--- Data provided Enclosed Below ---

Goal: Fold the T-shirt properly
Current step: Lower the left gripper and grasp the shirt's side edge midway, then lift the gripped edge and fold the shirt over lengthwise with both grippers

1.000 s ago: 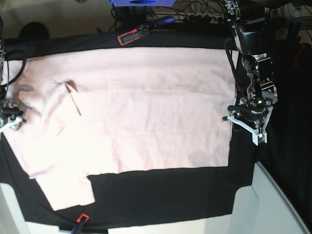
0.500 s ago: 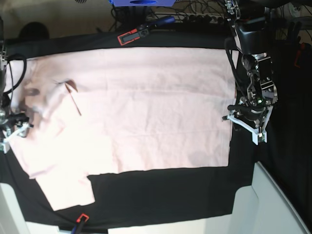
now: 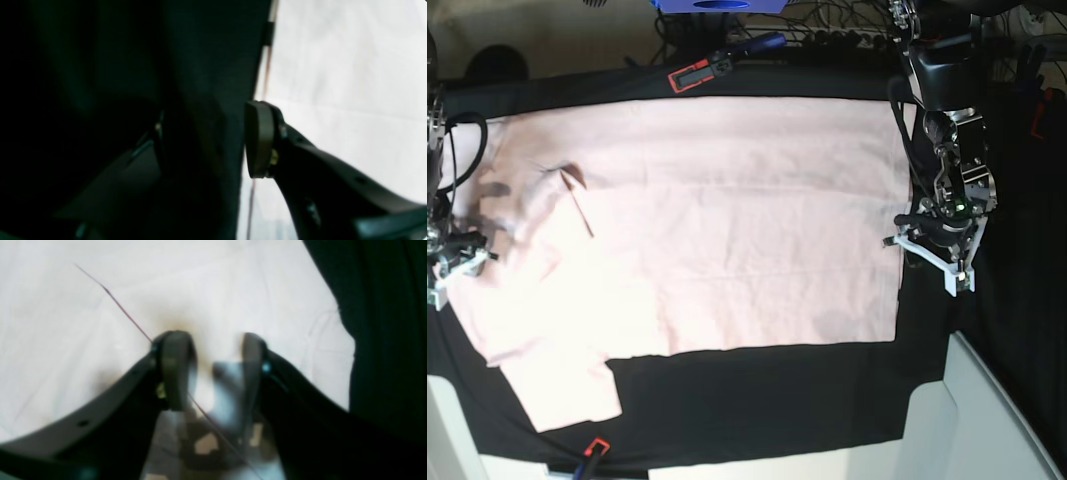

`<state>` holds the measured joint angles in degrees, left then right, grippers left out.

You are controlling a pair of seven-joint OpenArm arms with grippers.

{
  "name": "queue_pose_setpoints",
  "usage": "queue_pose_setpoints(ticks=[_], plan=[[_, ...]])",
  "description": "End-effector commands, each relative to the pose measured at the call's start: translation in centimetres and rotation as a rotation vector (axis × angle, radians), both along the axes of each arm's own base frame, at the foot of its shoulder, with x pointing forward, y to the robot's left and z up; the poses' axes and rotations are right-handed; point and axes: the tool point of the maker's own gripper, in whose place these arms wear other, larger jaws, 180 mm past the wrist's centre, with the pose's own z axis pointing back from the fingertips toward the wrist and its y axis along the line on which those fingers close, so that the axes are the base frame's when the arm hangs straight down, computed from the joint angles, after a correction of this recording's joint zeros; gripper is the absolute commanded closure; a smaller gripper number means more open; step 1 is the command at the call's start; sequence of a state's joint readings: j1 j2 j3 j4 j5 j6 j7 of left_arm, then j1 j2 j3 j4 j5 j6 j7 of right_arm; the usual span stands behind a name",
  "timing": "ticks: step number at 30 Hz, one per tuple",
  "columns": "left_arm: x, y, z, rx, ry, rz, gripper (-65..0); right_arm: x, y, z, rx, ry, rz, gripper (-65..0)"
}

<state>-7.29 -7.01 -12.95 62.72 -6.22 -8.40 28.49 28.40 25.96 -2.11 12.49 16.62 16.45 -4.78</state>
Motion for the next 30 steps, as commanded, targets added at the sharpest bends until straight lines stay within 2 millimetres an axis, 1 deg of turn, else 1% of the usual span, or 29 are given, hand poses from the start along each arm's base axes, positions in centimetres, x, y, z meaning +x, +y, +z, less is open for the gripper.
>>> queue_pose_setpoints(ticks=[1,3,4,6,8,15,17,19,20,21,22,25,28,30], plan=[[1.3,0.6,1.6,0.020,-0.055,0.001,-30.2,1.0,-0.9,1.2,-0.010,-0.021,-0.005,-13.5],[1.3,0.6,1.6,0.020,-0.055,0.001,-30.2,1.0,-0.9,1.2,-0.010,-0.021,-0.005,-2.8],[1.3,0.6,1.6,0.020,-0.055,0.001,-30.2,0.9,-0.9,1.2,-0.010,-0.020,-0.005,0.0],[1.3,0.6,1.6,0.020,-0.055,0.001,-30.2,0.9,-0.4,0.9,-0.001,-0.018,0.000,-1.2],[1.3,0.5,1.6,0.017,-0.055,0.001,-30.1,0.9,0.0,0.8,0.004,-0.018,0.003,0.0],[1.9,-1.6,1.3,-0.020,-0.061,-0.006,-29.6,1.0,0.2,0.7,0.005,-0.019,0.005,0.0],[2.8,-2.4,1.7,-0.037,-0.077,-0.008,-30.2,1.0,0.2,0.7,0.005,-0.019,0.005,0.0],[3.2,-3.2,1.6,-0.055,-0.079,-0.008,-30.6,1.0,0.2,0.7,0.005,-0.019,0.005,0.0],[3.3,-3.2,1.6,-0.056,-0.079,-0.008,-30.6,1.0,0.2,0.7,0.005,-0.019,0.005,0.0],[3.9,-3.2,2.0,-0.057,-0.091,-0.009,-30.7,1.0,0.2,0.7,0.005,-0.019,0.005,0.0],[4.0,-3.4,2.0,-0.062,-0.090,-0.008,-30.9,1.0,0.2,0.7,0.005,-0.019,0.005,0.0],[4.7,-4.1,1.3,-0.090,-0.071,-0.005,-33.9,1.0,0.2,0.7,0.005,-0.018,0.006,0.0],[4.5,-4.4,-0.2,-0.117,-0.028,0.002,-33.6,1.0,0.1,0.7,0.003,-0.018,0.006,0.0],[4.1,-4.5,-0.8,-0.124,-0.011,0.005,-33.6,1.0,0.0,0.8,0.002,-0.018,0.005,0.0]])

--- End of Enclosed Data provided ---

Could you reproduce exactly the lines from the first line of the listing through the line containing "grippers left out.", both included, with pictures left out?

Goal: Fold the T-shirt properly
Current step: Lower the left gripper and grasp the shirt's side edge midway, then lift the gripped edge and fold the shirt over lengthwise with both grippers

1.000 s ago: 
0.500 s ago: 
now: 

`<state>` holds the measured joint angles in degrees, left then right, grippers left out.

This exercise has nothing more to it.